Work order: At the line containing "Now comes the mask of the black left", begin retyping, and stop after the last line of the data; add nothing.

(Dataset items)
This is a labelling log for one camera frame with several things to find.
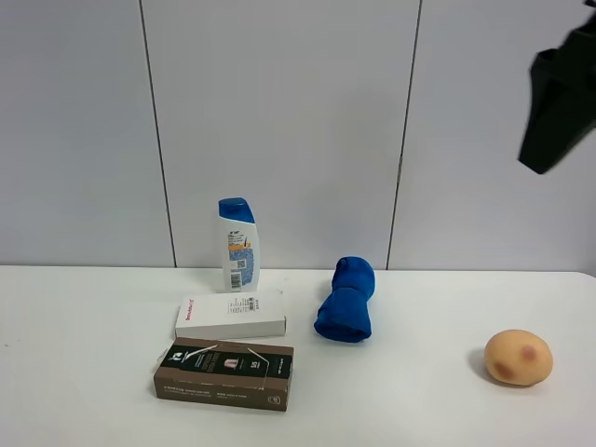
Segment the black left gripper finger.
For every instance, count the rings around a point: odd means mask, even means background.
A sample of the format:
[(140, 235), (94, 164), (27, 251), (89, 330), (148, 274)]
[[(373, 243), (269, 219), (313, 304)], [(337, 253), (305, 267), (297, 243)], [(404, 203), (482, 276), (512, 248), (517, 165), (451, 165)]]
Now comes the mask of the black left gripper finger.
[(595, 129), (595, 87), (570, 87), (548, 76), (532, 78), (532, 101), (518, 160), (543, 175)]

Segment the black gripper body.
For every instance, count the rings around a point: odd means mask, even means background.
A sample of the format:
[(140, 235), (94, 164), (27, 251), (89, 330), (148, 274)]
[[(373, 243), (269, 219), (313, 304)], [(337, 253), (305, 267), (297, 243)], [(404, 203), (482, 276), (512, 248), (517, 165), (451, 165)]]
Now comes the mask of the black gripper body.
[(554, 81), (570, 91), (595, 91), (595, 10), (555, 48), (536, 54), (531, 68), (545, 82)]

Result:
Now comes the mask of the black left gripper finger.
[(595, 129), (595, 87), (570, 87), (548, 76), (532, 78), (532, 101), (518, 160), (543, 175)]

Segment the black gripper body.
For every instance, count the rings around a point: odd means mask, even means background.
A sample of the format:
[(140, 235), (94, 164), (27, 251), (89, 330), (148, 274)]
[[(373, 243), (269, 219), (313, 304)], [(337, 253), (305, 267), (297, 243)], [(404, 203), (482, 276), (512, 248), (517, 165), (451, 165)]]
Now comes the mask of the black gripper body.
[(554, 81), (570, 91), (595, 91), (595, 10), (555, 48), (536, 54), (531, 68), (545, 82)]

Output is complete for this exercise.